While scenarios that might trigger the suspicion of pneumothorax are too numerous to list, screening for it has included the standard trinity of chest-imaging procedures: x-rays, tomography, and ultrasound. In “Think Ultrasound When Evaluating for Pneumothorax” (featured in AIUM’s Journal of Ultrasound in Medicine), author Vicki E. Noble, MD, of Massachusetts General, proposes that ultrasound is the ideal screening modality due to its portability and lack of “risk associated with repeated measures as clinical scenarios change.”

Dr. Noble’s article goes on to provide instruction for performing the examination, incorporates excellent research citations, and then concludes: “Using thoracic sonography as a screening tool may lead to decreased ordering of chest radiographs, thus saving time and money and improving the efficiency of treatment.”

It may come as no surprise that my colleagues and I at SonoSite enthusiastically support Dr. Noble’s conclusion. The entire article—a part of AIUM’s “think ultrasound first” Sound Judgment Series—is available here and is worth a thorough read.
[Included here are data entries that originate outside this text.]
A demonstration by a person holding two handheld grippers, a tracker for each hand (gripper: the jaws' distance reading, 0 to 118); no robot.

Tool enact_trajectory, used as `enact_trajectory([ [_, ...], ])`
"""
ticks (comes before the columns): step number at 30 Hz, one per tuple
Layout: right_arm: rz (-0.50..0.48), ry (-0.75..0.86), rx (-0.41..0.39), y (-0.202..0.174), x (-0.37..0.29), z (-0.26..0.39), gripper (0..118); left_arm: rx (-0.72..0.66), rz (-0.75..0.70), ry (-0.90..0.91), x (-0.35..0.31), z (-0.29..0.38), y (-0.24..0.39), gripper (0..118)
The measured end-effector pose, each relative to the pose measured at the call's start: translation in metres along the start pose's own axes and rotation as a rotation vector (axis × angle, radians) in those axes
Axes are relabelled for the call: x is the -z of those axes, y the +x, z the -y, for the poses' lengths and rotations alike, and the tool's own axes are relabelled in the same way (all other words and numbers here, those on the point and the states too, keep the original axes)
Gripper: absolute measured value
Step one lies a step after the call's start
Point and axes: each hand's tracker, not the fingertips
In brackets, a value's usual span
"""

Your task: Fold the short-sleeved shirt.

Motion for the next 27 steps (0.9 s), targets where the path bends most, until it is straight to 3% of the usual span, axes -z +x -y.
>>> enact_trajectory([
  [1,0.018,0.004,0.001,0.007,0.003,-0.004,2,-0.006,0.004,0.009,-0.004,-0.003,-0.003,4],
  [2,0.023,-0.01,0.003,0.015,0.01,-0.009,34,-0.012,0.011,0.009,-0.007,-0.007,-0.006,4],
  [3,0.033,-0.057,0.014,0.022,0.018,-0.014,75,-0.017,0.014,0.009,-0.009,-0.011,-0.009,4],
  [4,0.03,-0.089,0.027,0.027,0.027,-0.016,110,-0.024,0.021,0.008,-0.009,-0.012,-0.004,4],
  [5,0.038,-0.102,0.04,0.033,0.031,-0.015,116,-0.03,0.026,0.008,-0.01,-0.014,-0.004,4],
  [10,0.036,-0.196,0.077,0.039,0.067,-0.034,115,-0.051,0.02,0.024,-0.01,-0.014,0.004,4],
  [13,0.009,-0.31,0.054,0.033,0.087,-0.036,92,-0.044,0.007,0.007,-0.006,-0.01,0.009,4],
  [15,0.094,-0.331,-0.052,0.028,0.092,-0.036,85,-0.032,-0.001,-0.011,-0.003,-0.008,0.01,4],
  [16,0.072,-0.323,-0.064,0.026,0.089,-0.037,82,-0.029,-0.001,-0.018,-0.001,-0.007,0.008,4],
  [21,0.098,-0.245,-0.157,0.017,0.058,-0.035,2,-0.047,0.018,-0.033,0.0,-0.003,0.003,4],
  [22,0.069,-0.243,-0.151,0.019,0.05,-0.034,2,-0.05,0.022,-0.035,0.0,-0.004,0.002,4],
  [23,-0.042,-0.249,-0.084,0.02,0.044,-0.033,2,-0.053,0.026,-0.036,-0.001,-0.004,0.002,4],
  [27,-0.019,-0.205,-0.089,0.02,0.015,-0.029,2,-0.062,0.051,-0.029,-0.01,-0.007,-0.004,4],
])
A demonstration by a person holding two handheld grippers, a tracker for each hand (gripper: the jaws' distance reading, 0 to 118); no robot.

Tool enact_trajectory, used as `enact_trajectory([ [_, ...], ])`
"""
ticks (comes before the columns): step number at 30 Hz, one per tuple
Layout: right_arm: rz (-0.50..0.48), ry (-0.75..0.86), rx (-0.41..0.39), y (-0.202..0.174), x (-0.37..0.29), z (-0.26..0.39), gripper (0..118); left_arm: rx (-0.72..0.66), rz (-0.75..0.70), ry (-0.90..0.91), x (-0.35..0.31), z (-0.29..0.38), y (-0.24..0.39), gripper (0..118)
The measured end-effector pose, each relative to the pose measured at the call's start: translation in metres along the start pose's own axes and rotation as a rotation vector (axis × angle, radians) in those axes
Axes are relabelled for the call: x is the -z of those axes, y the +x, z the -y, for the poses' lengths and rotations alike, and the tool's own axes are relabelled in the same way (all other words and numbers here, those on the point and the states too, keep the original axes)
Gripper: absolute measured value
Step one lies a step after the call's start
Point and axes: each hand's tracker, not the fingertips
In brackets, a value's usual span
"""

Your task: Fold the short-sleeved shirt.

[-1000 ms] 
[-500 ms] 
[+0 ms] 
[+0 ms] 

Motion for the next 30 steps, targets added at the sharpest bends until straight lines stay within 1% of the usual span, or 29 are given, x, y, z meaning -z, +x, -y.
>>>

Ultrasound not only helps to diagnose pneumothorax, but it can play a significant role in helping to prevent it. A leading procedural cause for it in hospital settings is a failed central line placement or a poorly executed thoracentesis. However, a growing body of research and documented clinical experience supports that ultrasound-guided central line placements and thoracentesis greatly reduce the number of failed attempts and resulting complications.

By using ultrasound guidance for central venous line placement, the Memorial Hermann Healthcare System was able to attain zero pneumothorax complications in multiple hospitals for a full year. See the full Memorial Hermann story. Additionally, a study in the Journal of Clinical Ultrasound, Sonographically Guided Thoracentesis and Rate of Pneumothorax, documented a 52% decrease in the occurrence of an iatrogenic pneumothorax complication with the use of ultrasound guidance. (Barnes TW, Morgenthaler TI, et al.)

Numerous studies have been published indicating the medical advantages of using ultrasound guidance for increased accuracy in performing thoaracentesis. United BioSource Corporation in a large study demonstrated that ultrasound guidance during thoracentesis also provides significant economic advantages by reducing occurrences of pneumothorax. You can read the evidence here.

I encourage you to review and distribute Dr. Noble’s article and the studies I’ve cited above. The more the medical establishment hears of the healthcare and economic benefits associated with the broader uses of ultrasound, the sooner more clinicians will—as the AIUM encourages—“think ultrasound first” when faced with many clinical scenarios.